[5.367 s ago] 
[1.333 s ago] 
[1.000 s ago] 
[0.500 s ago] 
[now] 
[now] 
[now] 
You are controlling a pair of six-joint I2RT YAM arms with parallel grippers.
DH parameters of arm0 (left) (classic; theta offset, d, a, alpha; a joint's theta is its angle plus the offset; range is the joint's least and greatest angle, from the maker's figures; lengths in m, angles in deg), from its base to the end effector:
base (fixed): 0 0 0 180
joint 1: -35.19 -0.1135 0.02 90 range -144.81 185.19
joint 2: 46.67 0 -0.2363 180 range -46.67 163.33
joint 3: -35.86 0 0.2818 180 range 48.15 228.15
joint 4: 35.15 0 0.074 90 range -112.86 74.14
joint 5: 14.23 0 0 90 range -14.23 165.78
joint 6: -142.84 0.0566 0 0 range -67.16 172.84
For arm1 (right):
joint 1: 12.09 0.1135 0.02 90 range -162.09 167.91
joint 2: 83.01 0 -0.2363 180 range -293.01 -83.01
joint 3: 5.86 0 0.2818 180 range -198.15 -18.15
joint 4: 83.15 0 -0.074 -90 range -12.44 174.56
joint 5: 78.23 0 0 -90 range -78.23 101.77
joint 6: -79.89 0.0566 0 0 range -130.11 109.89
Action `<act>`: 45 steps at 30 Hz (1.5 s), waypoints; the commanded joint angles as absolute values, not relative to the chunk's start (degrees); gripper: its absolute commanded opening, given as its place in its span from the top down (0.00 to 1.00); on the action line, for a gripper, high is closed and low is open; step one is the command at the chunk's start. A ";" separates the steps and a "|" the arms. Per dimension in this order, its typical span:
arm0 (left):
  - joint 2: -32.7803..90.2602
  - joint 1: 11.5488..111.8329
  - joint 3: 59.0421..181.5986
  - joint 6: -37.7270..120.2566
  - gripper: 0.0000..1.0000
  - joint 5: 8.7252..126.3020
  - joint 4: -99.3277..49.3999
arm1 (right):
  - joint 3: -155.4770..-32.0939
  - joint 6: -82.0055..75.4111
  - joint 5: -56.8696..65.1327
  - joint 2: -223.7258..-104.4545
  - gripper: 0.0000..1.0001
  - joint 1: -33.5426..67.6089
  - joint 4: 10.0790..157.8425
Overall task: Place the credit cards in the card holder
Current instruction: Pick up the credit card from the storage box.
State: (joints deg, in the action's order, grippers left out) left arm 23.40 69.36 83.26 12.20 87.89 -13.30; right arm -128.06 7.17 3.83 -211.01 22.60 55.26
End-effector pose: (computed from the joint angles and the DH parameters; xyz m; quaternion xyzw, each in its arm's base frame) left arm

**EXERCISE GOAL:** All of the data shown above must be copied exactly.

**TASK ANSWER:**
[5.367 s ago] 
[1.333 s ago] 
[1.000 s ago] 
[0.500 s ago] 
[now] 
[now] 
[now] 
You are controlling a pair of six-joint I2RT YAM arms with parallel grippers.
DH parameters of arm0 (left) (classic; theta offset, d, a, alpha; a joint's theta is its angle plus the offset; range is the joint's least and greatest angle, from the maker's figures; lengths in m, angles in deg), from its base to the end effector:
base (fixed): 0 0 0 180
joint 1: -35.19 -0.1135 0.02 90 range -144.81 185.19
joint 2: 46.67 0 -0.2363 180 range -46.67 163.33
joint 3: -35.86 0 0.2818 180 range 48.15 228.15
joint 4: 35.15 0 0.074 90 range -112.86 74.14
joint 5: 14.23 0 0 90 range -14.23 165.78
joint 6: -142.84 0.0566 0 0 range -67.16 172.84
For arm1 (right):
joint 1: 12.09 0.1135 0.02 90 range -162.09 167.91
joint 2: 83.01 0 -0.2363 180 range -293.01 -83.01
joint 3: 5.86 0 0.2818 180 range -198.15 -18.15
joint 4: 83.15 0 -0.074 -90 range -12.44 174.56
joint 5: 78.23 0 0 -90 range -78.23 101.77
joint 6: -79.89 0.0566 0 0 range -130.11 109.89
Action `<act>`: 45 steps at 30 Hz (1.5 s), waypoints; the commanded joint angles as absolute values, not relative to the chunk's start (degrees); gripper: its absolute commanded opening, given as its place in its span from the top down (0.00 to 1.00); on the action line, for a gripper, high is closed and low is open; step one is the command at the chunk's start. A ";" separates the steps and a "|" the arms. Per dimension in this order, its typical span:
arm0 (left):
  - joint 2: -32.7803..90.2602
  - joint 1: 11.5488..111.8329
  - joint 3: 59.0421..181.5986
  - joint 6: -37.7270..120.2566
  - gripper: 0.0000..1.0000
  - joint 5: 8.7252..126.3020
  - joint 4: -99.3277..49.3999
arm1 (right):
  - joint 3: -155.4770..-32.0939
  - joint 6: -82.0055..75.4111
  - joint 5: -56.8696..65.1327
  - joint 2: -223.7258..-104.4545
  - gripper: 0.0000..1.0001
  - joint 1: -33.5426..67.6089
  - joint 4: 10.0790..157.8425
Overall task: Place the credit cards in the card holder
Current instruction: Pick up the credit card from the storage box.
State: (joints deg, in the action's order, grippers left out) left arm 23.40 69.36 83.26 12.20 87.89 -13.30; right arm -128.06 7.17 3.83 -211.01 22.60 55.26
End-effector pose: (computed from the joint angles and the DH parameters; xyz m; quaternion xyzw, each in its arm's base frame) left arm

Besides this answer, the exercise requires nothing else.